Тай поднимает руки, чтобы не удариться лицом о стену лачуги. Его глаза отделяет от дерева меньше фута, и он видит кровяные потеки. Они давние, и их много. От засохшей крови идет металлический запах. Земля под ногами пружинит. Словно губчатая резина. Словно желе. Это отвратительно. Возможно, это иллюзия, но Тай понимает, в чем дело. Это место казни. Старик, возможно, не каждый раз пировал здесь, не имел такой возможности, но приходить сюда он любит. Как он сам и сказал, место это для него особенное.

«Если я позволю ему заковать в эти кандалы обе руки, – думает Тай, – мне конец. Он изрежет меня на куски. Потому что, начав резать, не сможет остановиться, забудет и о мистере Маншане, и о ком угодно. Поэтому готовься».

Последняя мысль не его вовсе. В голове словно раздался голос матери. Его матери или другой женщины, похожей на нее. Паника исчезает вовсе, голова прочищается, насколько позволяет шапка. Он знает, что должен сделать. Во всяком случае, попытаться.

Он чувствует, как дуло «Тазера» скользит между его ног, и вспоминает змею, которая переползала дорогу, ее зубастую пасть.

– Немедленно вставляй руки в петли, а не то я поджарю твои яйца, как устрицы.

– Хорошо, – отвечает Тай визгливым, пронзительным голосом. Надеется, голос не оставляет сомнений в том, что он обезумел от страха. Видит Бог, говорить таким голосом не так уж и трудно. – Хорошо, хорошо, только не причиняйте мне боли, я все делаю, видите? Все делаю.

Он просовывает руки в кандалы. Кольца широкие, руки свободно в них входят и могут выйти с той же легкостью.

– Глубже! – Голос гремит рядом с ухом, но «Тазера» между ног уже нет. – Просунь руки как можно глубже!

Тай подчиняется. Кольца соскальзывают ниже запястий. В полумраке кисти его рук напоминают морские звезды. За спиной слышится позвякивание: Берни роется в мешке. Тай понимает, что это значит. Шапка, возможно, тормозит мысли, но тут все ясно. В мешке у старого мерзавца наручники. Наручники эти использовались много, много раз. Он схватит ими запястья Тая повыше колец кандалов, и Тай будет стоять (или висеть, если потеряет сознание), пока старик будет его резать.

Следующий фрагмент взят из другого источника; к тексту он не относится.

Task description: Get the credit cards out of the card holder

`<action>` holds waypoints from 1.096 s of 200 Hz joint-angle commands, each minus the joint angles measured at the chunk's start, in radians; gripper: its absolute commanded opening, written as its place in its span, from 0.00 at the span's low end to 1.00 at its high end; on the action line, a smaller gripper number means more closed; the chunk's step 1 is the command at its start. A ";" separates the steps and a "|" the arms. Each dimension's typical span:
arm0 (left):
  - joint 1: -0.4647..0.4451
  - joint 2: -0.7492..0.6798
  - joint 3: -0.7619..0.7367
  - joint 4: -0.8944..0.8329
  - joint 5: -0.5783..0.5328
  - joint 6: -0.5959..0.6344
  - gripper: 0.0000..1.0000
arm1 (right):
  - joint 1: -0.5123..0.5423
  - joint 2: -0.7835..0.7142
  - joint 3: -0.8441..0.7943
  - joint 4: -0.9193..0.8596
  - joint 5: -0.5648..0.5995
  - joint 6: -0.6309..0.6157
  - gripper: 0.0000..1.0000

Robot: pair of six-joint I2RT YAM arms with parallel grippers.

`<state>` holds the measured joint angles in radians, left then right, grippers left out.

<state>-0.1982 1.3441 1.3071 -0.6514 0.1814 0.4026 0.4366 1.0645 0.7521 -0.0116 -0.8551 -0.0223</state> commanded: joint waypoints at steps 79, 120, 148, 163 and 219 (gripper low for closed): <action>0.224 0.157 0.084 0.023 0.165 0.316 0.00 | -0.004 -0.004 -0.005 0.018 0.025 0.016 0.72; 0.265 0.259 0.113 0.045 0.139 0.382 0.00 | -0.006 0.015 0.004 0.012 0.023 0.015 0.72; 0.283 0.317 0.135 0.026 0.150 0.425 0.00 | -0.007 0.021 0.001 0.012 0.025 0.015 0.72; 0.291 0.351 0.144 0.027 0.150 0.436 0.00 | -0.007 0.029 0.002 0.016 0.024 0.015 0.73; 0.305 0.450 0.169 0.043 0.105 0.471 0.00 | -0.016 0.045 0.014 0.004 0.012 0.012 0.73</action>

– А теперь слушай. – Дыхание у Берни срывается, но по голосу чувствуется, что он заметно ожил. Перспектива близкой трапезы прибавила ему сил. – Я буду держать тебя на мушке электрошокера одной рукой. А другой буду надевать на твое запястье наручник. Если ты шевельнешься… даже если ты дернешься, мальчик… получишь полный разряд. Понимаешь?